=== WHAT THIS TASK INVOLVES ===
Print the first line of the records below and every line after it, up to and including the line with "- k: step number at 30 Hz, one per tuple". Print nothing else.

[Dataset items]
-------------------------

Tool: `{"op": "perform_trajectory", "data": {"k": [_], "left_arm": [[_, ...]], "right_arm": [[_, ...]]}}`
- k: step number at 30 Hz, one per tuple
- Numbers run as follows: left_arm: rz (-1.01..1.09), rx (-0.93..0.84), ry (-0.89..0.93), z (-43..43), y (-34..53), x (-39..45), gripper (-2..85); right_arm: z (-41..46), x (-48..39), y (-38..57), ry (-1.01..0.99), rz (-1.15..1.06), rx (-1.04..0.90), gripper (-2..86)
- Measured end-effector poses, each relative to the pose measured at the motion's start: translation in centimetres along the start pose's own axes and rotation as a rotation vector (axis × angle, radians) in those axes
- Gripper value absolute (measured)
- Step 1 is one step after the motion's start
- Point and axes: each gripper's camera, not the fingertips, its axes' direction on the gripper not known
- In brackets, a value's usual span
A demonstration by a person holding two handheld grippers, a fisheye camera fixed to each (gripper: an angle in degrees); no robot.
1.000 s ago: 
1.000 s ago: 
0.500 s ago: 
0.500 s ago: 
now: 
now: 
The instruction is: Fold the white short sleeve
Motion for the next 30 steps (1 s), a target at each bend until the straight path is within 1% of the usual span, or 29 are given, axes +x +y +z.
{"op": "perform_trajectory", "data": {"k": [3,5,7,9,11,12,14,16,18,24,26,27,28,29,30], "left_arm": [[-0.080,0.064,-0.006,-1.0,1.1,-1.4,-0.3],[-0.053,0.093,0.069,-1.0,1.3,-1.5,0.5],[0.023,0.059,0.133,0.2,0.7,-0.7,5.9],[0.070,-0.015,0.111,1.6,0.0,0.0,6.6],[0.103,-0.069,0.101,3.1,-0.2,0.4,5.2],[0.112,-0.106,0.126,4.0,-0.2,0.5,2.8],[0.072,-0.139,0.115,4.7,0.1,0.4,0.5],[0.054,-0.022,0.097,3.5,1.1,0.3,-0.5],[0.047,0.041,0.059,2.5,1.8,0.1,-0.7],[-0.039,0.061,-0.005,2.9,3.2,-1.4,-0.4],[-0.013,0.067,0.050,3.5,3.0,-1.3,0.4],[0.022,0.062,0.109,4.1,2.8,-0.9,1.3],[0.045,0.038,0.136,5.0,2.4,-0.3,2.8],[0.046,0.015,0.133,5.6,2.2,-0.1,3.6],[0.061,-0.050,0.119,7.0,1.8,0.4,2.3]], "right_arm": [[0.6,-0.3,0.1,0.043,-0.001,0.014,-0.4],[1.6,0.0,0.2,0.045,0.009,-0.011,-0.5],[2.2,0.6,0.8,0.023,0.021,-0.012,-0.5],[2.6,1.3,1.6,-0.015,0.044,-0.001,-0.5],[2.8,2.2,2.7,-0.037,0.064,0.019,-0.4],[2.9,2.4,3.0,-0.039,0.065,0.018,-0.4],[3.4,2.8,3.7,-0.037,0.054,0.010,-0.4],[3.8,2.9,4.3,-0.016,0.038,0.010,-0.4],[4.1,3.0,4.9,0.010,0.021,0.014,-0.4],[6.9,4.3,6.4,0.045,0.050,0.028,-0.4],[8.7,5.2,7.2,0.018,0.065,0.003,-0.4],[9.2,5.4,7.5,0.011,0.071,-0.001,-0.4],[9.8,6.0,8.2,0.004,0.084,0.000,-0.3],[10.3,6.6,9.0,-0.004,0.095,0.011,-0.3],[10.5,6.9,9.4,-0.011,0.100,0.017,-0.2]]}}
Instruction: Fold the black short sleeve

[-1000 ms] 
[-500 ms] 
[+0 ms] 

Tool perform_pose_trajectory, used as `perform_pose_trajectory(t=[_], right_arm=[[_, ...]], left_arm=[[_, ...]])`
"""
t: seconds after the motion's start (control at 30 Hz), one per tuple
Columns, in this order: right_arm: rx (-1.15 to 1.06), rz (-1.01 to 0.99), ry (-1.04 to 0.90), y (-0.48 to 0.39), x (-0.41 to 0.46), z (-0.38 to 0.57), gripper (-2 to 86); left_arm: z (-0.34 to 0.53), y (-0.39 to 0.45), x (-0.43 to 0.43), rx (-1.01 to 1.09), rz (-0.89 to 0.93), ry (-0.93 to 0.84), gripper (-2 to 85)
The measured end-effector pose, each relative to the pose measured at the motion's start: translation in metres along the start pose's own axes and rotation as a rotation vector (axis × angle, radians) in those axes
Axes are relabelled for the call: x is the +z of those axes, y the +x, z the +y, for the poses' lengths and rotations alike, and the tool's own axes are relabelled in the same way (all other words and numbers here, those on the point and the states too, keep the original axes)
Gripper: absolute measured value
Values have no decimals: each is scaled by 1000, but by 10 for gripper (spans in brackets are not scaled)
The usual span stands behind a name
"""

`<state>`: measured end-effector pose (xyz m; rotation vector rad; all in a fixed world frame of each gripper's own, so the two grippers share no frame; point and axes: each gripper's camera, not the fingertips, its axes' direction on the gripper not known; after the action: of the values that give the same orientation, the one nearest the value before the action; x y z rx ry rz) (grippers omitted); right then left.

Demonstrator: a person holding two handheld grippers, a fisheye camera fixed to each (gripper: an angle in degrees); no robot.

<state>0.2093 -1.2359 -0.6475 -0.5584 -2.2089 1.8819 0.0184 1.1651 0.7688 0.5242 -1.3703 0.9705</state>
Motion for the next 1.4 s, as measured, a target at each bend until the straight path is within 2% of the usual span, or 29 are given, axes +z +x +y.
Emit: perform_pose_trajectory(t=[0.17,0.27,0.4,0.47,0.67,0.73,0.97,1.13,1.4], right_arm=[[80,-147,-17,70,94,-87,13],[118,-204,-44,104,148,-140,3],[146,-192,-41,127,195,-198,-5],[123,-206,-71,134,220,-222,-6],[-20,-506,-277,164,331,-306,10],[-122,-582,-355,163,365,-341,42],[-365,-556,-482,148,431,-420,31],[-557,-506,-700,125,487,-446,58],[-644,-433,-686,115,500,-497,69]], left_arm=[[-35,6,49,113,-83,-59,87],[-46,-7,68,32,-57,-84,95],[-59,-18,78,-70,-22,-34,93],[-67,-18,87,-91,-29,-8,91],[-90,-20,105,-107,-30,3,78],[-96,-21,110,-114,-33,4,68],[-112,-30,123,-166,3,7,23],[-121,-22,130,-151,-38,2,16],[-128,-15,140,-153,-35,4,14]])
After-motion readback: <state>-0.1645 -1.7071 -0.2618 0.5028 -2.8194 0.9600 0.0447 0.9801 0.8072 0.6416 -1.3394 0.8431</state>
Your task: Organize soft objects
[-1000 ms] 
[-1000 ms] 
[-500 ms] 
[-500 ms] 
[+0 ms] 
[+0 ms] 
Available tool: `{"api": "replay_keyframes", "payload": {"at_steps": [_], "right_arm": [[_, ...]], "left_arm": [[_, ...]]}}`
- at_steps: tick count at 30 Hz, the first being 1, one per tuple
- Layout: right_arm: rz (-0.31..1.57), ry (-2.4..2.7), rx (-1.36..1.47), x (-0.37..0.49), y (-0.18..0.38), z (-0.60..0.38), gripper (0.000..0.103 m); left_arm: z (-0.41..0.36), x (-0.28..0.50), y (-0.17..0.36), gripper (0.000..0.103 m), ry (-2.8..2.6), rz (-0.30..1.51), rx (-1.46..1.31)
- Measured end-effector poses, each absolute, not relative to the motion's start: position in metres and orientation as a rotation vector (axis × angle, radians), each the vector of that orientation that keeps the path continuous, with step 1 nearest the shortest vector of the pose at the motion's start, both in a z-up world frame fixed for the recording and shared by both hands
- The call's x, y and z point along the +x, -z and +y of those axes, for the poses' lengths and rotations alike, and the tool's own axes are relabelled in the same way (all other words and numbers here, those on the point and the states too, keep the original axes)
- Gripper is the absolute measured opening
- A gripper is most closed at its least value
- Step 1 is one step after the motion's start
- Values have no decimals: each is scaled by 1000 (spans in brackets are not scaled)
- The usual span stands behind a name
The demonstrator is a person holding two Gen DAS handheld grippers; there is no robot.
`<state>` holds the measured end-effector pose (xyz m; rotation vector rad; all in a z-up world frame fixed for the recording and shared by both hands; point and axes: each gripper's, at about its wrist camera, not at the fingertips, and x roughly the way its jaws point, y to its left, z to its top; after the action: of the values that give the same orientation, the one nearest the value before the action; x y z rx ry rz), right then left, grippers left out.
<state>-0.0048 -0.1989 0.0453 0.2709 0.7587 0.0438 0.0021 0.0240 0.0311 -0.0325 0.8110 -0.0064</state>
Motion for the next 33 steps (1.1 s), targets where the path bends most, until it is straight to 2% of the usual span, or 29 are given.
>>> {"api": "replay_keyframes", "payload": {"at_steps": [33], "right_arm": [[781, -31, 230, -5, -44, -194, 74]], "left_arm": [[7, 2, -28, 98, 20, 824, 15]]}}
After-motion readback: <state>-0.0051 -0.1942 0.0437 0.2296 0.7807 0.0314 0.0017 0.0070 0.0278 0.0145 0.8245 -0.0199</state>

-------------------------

=== RESPONSE ===
Tool: `{"op": "perform_trajectory", "data": {"k": [_], "left_arm": [[_, ...]], "right_arm": [[_, ...]]}}`
- k: step number at 30 Hz, one per tuple

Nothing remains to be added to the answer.